• What is expected: Set down the lines that begin at the top of the records and end with the line containing "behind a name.", and drop every picture.

^^^^

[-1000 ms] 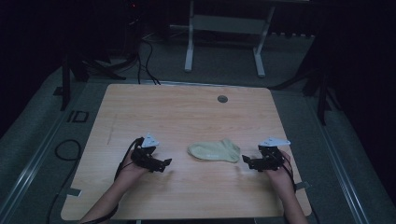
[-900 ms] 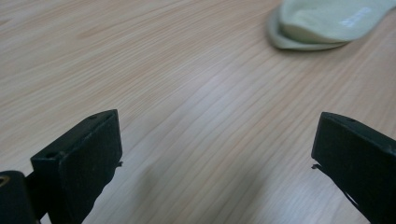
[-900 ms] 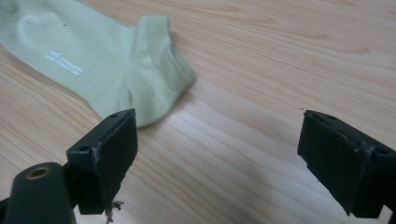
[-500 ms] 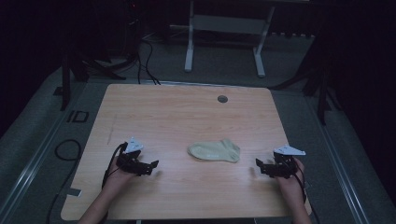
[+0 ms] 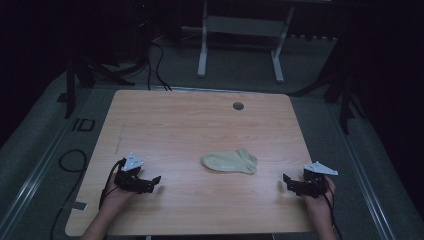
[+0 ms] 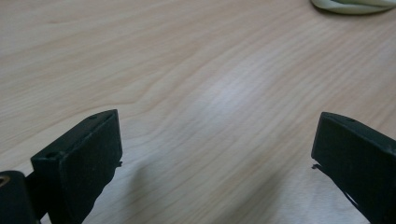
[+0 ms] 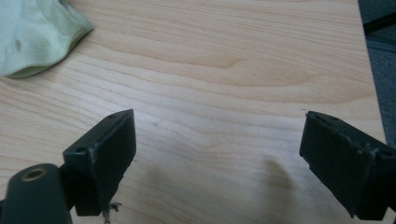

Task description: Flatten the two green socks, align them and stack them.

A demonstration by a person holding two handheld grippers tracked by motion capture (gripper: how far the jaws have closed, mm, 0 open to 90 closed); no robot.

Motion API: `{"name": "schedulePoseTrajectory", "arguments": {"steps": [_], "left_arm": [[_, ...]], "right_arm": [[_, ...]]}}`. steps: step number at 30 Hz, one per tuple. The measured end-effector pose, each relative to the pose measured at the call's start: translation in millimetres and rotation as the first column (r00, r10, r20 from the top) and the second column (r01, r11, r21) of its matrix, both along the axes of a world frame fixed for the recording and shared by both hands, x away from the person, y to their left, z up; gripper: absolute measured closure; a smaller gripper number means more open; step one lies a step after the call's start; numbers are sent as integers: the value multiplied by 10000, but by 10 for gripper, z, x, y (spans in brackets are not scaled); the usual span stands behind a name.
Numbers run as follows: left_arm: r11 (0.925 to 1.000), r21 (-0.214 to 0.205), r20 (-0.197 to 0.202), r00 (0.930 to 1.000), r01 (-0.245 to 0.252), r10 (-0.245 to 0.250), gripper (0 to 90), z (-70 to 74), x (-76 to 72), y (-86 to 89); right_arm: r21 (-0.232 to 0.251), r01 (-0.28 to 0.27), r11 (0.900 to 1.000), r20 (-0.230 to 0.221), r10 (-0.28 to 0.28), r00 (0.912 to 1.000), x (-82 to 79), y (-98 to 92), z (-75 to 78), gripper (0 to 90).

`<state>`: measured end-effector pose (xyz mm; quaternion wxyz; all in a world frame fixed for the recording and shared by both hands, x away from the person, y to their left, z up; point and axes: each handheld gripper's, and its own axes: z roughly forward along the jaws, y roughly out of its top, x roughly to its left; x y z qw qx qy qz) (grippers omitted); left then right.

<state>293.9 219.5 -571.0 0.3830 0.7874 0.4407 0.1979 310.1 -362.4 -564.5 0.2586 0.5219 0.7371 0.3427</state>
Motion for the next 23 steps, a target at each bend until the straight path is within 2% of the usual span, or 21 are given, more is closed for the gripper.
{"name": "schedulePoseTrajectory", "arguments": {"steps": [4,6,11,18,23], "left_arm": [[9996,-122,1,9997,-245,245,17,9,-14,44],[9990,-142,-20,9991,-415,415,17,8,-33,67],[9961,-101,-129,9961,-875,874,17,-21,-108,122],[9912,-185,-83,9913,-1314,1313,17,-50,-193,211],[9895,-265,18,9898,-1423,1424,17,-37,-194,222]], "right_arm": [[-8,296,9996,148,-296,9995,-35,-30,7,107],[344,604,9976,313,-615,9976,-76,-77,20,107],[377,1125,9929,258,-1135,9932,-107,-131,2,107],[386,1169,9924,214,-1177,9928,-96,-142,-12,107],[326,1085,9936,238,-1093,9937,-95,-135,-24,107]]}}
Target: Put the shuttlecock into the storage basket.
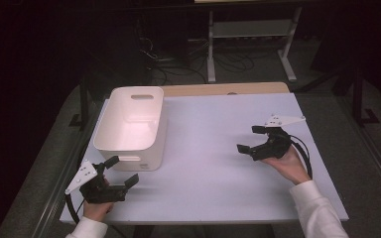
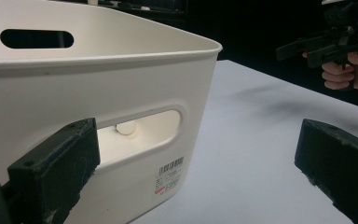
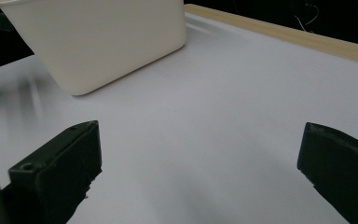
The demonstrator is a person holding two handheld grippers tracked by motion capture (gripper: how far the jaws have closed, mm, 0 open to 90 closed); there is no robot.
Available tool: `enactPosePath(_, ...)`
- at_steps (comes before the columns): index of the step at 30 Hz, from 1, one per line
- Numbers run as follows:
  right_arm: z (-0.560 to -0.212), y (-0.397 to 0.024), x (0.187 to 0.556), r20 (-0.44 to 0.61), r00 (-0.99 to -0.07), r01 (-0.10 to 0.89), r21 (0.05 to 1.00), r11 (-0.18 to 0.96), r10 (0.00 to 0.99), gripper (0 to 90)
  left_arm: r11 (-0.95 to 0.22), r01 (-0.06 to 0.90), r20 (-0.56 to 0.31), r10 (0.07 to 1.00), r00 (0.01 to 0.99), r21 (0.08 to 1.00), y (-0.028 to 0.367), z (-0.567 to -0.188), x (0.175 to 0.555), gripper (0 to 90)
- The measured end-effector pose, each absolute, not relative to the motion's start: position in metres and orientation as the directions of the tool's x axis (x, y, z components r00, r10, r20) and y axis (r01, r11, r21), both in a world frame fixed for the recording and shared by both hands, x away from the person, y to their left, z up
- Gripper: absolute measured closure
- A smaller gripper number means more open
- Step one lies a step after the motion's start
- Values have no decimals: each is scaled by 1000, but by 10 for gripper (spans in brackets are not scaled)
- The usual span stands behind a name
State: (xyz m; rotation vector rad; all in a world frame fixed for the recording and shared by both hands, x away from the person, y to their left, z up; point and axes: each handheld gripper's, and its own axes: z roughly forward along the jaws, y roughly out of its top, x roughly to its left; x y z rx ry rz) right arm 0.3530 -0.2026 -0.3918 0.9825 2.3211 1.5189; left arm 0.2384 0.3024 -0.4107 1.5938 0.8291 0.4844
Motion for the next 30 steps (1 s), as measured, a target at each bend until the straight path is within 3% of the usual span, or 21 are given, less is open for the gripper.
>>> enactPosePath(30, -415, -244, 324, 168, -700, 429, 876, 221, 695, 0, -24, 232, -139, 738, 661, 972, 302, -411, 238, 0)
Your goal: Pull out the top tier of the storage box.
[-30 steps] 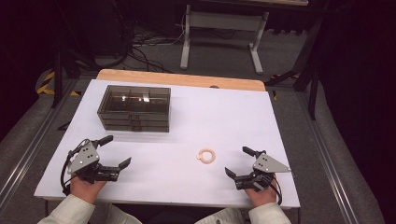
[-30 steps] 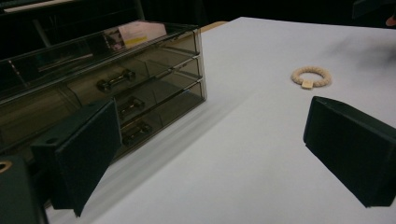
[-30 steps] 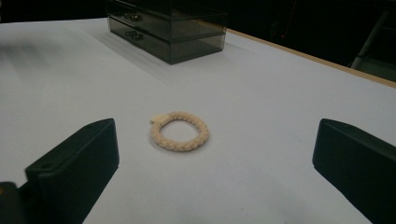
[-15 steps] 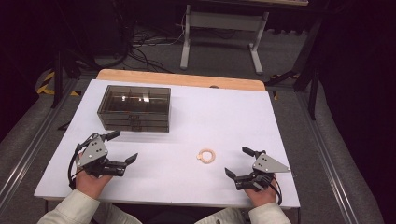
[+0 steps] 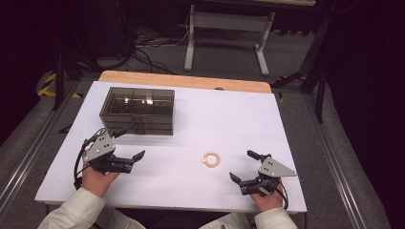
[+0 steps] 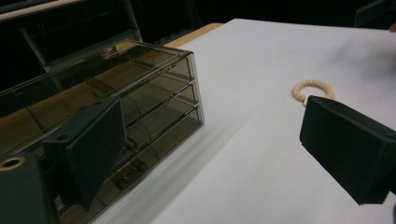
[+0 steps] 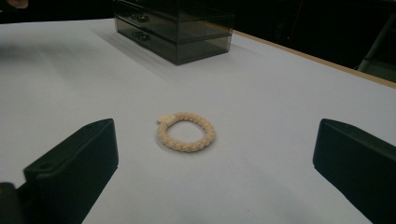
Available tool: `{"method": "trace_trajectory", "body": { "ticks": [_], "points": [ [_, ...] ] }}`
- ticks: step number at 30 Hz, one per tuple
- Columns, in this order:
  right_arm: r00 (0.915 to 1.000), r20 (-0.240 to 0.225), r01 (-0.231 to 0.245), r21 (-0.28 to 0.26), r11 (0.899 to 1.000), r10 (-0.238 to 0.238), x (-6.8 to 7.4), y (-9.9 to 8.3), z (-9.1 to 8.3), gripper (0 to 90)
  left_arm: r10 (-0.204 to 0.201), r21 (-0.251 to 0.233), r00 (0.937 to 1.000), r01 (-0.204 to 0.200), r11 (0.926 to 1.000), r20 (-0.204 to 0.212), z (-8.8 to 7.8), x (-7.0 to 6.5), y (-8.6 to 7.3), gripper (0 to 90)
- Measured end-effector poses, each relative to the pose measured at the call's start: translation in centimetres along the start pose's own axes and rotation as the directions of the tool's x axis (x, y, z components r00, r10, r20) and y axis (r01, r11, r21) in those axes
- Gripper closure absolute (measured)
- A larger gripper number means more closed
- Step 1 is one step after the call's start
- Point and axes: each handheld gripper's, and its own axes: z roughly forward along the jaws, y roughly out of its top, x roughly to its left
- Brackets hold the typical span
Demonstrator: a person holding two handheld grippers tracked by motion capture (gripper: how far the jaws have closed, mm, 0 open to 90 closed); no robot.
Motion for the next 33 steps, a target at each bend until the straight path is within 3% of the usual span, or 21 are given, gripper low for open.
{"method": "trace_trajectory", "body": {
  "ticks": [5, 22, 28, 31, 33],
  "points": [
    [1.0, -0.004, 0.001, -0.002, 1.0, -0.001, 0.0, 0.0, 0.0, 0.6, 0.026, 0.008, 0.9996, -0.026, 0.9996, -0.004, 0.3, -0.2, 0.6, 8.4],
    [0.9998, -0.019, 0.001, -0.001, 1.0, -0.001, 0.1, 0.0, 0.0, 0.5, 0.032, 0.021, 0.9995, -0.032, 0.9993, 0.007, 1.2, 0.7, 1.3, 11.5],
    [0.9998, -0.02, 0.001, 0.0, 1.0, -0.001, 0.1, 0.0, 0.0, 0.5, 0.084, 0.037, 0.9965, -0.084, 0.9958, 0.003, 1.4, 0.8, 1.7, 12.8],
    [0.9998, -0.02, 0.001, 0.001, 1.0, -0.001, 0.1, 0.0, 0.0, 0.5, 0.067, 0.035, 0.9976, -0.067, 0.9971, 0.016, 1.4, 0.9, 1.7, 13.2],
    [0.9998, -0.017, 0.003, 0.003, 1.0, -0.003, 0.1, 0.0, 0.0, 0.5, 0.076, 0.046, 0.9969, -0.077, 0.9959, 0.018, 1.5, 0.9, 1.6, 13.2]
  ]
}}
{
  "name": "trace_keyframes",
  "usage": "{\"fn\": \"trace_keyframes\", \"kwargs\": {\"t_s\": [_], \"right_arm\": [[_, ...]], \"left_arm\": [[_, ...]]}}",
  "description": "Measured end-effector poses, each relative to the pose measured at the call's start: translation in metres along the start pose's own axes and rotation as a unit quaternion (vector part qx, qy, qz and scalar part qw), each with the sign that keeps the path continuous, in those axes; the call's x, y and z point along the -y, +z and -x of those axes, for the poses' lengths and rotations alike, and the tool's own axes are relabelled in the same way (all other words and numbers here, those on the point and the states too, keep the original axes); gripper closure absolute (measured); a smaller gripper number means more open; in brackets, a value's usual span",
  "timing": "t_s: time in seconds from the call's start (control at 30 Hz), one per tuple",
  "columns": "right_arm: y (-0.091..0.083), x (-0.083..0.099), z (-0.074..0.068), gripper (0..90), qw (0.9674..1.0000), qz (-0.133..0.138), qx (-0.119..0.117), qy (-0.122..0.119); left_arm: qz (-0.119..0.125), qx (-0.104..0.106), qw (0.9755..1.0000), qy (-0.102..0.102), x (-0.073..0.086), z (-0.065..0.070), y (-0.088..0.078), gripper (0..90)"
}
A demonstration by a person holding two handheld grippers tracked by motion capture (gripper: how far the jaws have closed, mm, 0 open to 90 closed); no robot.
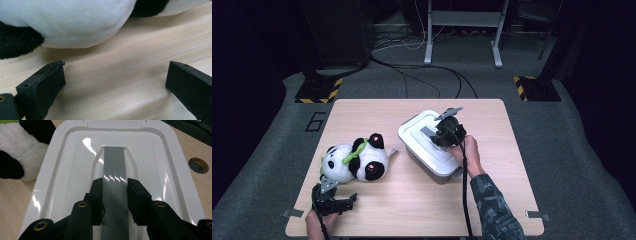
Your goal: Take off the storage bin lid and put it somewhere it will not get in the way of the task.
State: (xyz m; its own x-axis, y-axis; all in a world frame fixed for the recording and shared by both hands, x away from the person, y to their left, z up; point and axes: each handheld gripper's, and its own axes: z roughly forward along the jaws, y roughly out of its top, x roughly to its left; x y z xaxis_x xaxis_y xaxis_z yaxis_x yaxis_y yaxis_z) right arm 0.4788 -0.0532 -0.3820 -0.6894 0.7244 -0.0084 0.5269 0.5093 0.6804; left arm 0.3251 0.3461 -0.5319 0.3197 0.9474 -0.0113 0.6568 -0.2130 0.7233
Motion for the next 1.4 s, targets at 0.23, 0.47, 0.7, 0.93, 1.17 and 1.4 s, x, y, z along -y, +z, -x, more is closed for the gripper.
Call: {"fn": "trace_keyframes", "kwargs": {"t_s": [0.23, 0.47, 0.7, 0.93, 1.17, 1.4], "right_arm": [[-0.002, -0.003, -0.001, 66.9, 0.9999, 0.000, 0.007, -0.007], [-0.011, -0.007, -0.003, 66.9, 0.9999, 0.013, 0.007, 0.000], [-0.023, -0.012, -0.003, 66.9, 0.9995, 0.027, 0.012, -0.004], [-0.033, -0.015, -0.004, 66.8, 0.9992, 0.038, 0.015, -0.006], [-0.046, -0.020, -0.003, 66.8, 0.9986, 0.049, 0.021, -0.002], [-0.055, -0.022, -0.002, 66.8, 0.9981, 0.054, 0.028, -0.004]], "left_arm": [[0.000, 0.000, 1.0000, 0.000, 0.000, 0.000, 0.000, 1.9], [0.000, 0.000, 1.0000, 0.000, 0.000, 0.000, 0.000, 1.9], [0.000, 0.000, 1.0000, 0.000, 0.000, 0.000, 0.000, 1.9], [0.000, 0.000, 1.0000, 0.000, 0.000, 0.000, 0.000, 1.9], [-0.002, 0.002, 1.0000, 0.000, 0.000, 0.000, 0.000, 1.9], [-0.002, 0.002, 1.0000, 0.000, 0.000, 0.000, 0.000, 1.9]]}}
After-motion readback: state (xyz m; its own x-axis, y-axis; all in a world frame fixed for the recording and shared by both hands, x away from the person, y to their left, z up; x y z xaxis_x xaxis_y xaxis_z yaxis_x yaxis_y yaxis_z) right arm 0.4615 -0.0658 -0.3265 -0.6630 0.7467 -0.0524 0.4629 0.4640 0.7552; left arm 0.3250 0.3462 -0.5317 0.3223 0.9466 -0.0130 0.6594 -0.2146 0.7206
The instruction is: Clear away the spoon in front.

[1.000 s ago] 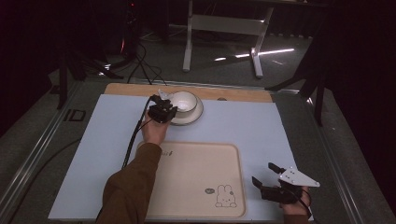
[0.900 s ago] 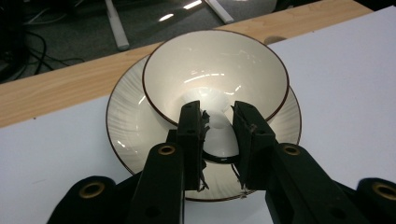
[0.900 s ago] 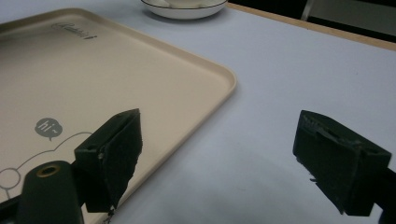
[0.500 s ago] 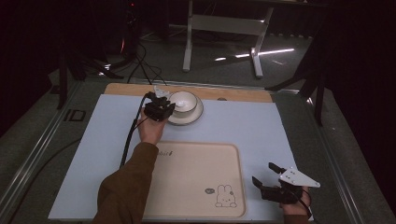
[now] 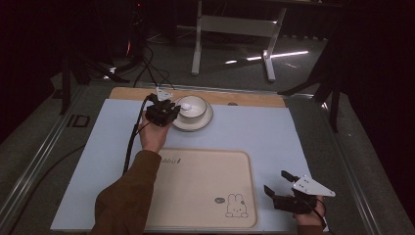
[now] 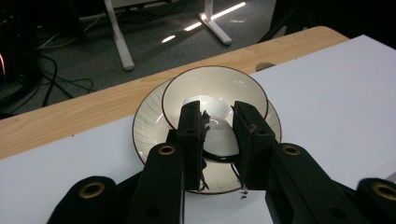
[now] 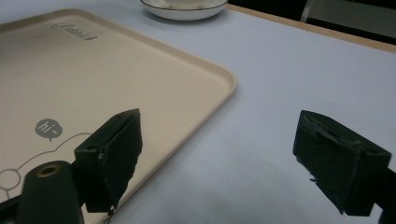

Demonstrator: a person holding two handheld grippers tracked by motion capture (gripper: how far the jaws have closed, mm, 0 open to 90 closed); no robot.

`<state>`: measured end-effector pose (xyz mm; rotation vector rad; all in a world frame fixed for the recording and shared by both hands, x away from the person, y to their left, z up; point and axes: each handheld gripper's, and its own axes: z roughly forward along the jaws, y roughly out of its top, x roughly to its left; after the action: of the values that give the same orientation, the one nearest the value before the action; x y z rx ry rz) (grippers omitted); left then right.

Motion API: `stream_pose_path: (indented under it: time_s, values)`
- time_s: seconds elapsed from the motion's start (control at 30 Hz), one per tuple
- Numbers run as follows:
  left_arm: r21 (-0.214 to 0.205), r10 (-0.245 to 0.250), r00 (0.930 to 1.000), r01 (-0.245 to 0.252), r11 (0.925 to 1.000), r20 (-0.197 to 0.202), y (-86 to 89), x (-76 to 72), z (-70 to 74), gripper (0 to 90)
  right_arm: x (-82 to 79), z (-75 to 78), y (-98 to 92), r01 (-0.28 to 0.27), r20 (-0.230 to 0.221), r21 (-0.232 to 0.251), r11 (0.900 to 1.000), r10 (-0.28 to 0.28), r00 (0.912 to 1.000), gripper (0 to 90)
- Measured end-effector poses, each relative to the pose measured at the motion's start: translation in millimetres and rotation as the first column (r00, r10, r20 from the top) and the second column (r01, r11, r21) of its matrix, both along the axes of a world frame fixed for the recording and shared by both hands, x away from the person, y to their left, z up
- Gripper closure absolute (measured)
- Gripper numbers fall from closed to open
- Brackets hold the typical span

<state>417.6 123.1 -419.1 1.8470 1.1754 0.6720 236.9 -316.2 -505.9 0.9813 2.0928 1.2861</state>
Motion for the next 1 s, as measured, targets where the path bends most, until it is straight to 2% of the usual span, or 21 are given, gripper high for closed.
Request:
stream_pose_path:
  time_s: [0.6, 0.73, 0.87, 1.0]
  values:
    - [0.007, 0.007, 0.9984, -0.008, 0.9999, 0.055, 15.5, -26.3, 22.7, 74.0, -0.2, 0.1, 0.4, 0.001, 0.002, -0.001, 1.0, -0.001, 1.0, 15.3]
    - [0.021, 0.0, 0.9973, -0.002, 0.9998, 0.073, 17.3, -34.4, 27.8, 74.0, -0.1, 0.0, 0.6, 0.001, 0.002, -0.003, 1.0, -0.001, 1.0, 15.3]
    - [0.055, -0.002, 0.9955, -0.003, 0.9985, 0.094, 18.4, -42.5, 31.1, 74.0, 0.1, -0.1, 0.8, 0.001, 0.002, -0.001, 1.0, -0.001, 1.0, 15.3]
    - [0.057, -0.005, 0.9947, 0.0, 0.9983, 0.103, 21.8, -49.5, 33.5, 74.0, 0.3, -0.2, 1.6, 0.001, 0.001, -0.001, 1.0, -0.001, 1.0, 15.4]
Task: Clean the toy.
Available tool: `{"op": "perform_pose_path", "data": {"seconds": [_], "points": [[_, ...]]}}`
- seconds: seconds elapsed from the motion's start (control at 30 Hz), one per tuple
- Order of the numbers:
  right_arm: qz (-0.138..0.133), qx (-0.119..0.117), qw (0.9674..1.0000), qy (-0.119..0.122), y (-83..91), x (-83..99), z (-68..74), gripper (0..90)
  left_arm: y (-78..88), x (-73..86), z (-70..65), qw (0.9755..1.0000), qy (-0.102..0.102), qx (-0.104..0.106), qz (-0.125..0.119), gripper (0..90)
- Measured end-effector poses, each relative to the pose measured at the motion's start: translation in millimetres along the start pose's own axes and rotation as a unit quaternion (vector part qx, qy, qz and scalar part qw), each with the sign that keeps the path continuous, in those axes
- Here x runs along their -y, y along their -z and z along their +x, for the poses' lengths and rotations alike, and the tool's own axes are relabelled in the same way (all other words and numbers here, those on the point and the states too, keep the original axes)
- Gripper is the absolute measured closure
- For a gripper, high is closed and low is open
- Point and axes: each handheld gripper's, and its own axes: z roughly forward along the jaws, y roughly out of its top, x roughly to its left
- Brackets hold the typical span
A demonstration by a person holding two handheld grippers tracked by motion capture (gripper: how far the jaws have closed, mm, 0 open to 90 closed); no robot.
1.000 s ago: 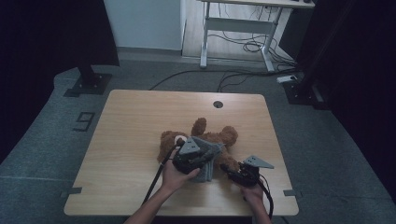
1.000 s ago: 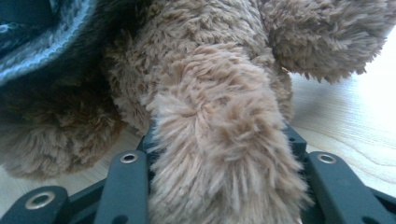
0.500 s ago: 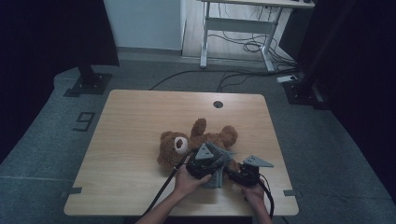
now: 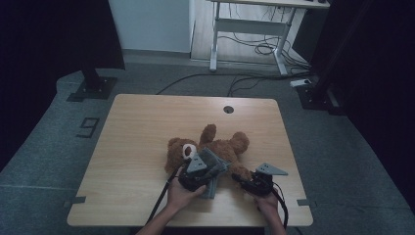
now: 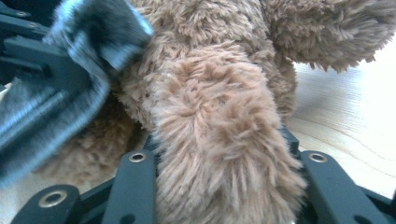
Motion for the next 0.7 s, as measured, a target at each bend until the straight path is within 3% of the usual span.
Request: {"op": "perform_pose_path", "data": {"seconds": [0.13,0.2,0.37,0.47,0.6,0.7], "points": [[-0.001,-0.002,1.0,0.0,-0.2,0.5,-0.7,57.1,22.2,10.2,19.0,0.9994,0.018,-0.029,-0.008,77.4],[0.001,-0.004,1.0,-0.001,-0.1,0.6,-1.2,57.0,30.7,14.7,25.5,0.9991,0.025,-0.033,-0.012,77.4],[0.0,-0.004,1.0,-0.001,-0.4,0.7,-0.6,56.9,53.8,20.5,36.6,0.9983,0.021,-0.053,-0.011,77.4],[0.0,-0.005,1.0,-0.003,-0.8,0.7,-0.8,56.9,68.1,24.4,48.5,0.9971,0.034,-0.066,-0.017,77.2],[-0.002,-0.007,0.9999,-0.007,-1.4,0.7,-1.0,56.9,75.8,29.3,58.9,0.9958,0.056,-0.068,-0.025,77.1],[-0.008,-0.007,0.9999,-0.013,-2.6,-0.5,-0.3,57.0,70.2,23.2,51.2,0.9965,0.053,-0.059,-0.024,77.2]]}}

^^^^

• Written answer:
[-1000 ms] 
[-900 ms] 
[-900 ms] 
[-500 ms] 
[+0 ms] 
[+0 ms] 
[+0 ms] 

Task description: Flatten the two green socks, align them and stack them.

A demonstration by a person holding two handheld grippers tracked by motion capture (gripper: how far the jaws have closed, mm, 0 open to 90 closed); no robot.

Motion API: `{"name": "schedulePoseTrajectory", "arguments": {"steps": [_], "left_arm": [[_, ...]], "right_arm": [[_, ...]]}}`. steps: step number at 30 Hz, one per tuple. The measured end-effector pose, each relative to the pose measured at the call's start: translation in millimetres and rotation as the first column (r00, r10, r20 from the top) and the second column (r01, r11, r21) of its matrix, both along the axes of a world frame fixed for the recording and shared by both hands, x away from the person, y to their left, z up; gripper: absolute measured closure; a smaller gripper number means more open; step one lies a step after the call's start; numbers are sent as integers: the value multiplied by 10000, but by 10 for gripper, z, x, y (spans in brackets are not scaled); the usual span stands behind a name.

Nothing further remains for this exercise.